If President Clinton should trouble to ask what all this costs, he will be told a fact kept secret from the American public: About $20 billion a year goes to military intelligence -- from satellites still reading Kremlin license plates to Big Ears listening to millions of voice and data transmissions -- and an additional $10 billion per year to the CIA for human spying, covert operations and analysis that winds up in the president's daily intelligence brief.
He may ask: Why can't the American taxpayer be told, at least in the aggregate, how much is spent on the intelligence gathering and evaluation?
Reaction: horror. He would be told that sources and methods would be blown, allied services betrayed by publication of our overall intelligence budget. Worst of all, the cozy symbiosis between the intelligence community and its congressional overseers would be shattered if nosy outsiders knew the real rate of growth of our spying spending.
If the new president has any moxie, he will cut through this stultifying secrecy and demand to know: Are we getting enough data for the dollar? How does the efficiency of our operation compare with that of other major nations? Is the information so expensively gathered lost in the bureaucracy or made available to the decision-maker at the moment of decision?
A recent episode is illuminating. If CIA spokesmen are to be believed, the agency "misfiled" some pertinent intelligence about the participation of Italian officials in the decision to help finance Iraqi President Saddam Hussein's arms buildup. This supposedly led our gullible Justice Department to absolve Rome of wrongdoing and cost U.S. taxpayers billions in loan guarantees.
Misfiled? Lost some memos? That suggests CIA clerks sticking handwritten slips into red-taped folders and putting them in oaken file cabinets, with the system of retrieval in one Uriah Heep's head.
In fact, even the agency's new family jewels are on computers. Any hacker with software costing $49 and all the relevant CIA access codes in hand could type in "Lavoro or B.N.L. or Matrix or Dragoul or Atlanta and Iraq," command "Search," and turn up all the memos that were mysteriously "misfiled" for years -- and more.
Either the CIA method of handling data is egregiously inefficient -- unable to call up and present hard intelligence to help the president make a far-reaching decision directive -- or the organization is corrupt, deliberately concealing the truth from lawmakers and law enforcement officials.
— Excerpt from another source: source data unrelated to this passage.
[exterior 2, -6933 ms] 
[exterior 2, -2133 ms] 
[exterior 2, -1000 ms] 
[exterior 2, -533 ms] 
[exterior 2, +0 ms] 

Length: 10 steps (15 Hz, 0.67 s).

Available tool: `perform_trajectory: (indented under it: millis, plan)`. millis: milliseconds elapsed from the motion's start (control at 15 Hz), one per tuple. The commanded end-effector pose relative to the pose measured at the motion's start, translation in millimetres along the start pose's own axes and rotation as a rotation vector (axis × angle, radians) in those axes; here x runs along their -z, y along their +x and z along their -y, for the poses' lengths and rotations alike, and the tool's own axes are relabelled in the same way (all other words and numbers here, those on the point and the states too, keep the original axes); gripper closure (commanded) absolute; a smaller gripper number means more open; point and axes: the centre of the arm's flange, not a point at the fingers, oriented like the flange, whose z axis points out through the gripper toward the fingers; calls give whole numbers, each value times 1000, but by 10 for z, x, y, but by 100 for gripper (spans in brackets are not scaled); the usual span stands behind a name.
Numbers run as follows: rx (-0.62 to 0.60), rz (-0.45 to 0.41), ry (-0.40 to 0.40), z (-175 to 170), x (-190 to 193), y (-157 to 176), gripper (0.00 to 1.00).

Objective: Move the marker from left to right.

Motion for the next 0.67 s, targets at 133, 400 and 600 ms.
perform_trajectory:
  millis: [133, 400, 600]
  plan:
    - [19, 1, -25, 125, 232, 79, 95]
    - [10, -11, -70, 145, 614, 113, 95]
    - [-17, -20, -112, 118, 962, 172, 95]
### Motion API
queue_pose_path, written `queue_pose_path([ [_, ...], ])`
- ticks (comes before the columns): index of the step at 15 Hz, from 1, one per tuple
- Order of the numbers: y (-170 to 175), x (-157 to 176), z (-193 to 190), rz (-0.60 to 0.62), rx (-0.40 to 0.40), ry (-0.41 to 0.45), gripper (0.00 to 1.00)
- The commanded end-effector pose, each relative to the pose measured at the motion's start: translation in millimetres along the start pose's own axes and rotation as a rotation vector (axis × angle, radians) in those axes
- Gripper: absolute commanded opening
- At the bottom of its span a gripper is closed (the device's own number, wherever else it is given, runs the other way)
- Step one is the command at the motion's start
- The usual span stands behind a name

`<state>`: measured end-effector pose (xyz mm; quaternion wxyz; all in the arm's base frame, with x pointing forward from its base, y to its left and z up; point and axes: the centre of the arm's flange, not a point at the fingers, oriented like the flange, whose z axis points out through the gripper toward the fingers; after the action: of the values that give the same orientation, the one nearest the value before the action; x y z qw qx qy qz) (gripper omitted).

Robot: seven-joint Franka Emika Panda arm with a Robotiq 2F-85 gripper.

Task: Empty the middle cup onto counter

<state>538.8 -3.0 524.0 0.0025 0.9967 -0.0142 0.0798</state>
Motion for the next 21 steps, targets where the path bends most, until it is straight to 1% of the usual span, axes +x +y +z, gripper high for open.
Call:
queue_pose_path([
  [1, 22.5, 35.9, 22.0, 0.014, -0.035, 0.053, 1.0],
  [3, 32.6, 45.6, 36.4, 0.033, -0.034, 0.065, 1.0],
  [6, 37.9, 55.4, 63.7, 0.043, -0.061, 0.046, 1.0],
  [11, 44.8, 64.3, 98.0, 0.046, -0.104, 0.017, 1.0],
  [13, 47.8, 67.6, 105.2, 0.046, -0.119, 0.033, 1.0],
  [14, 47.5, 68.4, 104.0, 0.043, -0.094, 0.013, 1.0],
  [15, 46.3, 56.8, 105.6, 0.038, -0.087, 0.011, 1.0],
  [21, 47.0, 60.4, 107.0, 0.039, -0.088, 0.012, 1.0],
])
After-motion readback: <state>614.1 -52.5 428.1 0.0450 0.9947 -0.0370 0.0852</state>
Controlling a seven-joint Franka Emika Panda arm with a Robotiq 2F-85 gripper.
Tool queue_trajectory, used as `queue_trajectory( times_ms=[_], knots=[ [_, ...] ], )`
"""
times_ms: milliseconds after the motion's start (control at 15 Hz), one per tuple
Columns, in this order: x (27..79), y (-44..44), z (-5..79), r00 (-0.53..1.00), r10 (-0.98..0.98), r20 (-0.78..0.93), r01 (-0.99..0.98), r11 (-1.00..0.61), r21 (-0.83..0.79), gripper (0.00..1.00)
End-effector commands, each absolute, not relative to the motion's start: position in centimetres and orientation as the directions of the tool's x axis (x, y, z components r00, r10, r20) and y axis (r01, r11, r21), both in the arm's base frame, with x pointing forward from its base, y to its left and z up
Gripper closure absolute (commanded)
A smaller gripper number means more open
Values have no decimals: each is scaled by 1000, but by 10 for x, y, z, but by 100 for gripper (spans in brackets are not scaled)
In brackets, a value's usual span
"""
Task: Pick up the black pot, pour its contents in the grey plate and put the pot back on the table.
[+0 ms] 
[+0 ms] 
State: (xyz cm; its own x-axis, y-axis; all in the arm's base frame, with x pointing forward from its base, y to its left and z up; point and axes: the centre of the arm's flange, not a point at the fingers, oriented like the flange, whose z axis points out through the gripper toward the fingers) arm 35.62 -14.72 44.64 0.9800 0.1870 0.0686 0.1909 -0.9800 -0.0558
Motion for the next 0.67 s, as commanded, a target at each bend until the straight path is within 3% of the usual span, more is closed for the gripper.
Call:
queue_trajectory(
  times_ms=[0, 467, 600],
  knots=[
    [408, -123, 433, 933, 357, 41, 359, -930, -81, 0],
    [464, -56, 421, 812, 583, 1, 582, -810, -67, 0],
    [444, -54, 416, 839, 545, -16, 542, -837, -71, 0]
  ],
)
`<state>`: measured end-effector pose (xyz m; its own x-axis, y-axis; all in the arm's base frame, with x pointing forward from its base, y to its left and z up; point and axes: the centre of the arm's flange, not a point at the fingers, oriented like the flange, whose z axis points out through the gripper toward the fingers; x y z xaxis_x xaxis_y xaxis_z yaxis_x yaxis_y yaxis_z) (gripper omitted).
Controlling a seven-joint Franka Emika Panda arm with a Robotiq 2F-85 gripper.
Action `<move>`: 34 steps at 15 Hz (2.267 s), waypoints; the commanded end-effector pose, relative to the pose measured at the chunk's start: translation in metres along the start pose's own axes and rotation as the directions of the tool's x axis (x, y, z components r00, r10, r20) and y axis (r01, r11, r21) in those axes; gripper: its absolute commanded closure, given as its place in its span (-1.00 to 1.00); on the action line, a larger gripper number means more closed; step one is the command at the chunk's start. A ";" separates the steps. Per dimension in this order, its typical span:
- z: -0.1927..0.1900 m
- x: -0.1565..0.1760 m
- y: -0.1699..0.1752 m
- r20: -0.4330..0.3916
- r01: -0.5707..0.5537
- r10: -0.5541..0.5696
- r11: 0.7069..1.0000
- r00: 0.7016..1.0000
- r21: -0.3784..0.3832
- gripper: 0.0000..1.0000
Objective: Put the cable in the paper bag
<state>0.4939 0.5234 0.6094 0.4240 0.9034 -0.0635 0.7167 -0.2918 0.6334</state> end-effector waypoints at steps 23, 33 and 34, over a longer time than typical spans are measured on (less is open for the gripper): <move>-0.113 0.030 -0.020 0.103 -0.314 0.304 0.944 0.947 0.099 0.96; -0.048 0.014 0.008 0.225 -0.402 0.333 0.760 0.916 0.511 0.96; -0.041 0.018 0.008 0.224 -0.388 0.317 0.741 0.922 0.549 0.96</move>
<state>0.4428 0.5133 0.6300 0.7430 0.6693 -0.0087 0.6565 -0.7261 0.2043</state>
Faced with this reality, what's a new president to do?
1. Pick a CIA director who knows how accountability has been avoided but is not a compromised insider.
Senate Intelligence Committee chairman David Boren, D-Okla., who bet the Company on Robert Gates, was betrayed and is sore; he's the sort who could introduce competitive "Team Bs" to improve the product while reducing waste. Scheduled to be next year's chairman is Sen. Sam Nunn, D-Ga.; President Clinton should agree to notify congressional leaders of "findings" within 24 hours.
2. The Intelligence Oversight Board within the White House has always been a joke, but the president's Foreign Intelligence Advisory Board -- "Piffiab" -- was once useful in providing a quality control check by informed outsiders.
When President Reagan purged Martin Anderson and other critics at CIA Director Bill Casey's request, Piffiab lost its independence; Bush further reduced it to a panel of technocrats. The new president should replace and expand the board, let it hire competent new staff and make it a source of citizen oversight of Langley's old pros.
3. Focus on new missions for the new CIA: protection of industrial privacy and preparation for decisions involving "the right to intervene" when genocide looms. We didn't hear about intelligence in the campaign, but now it's time to get serious.
William Safire is a columnist for the New York Times.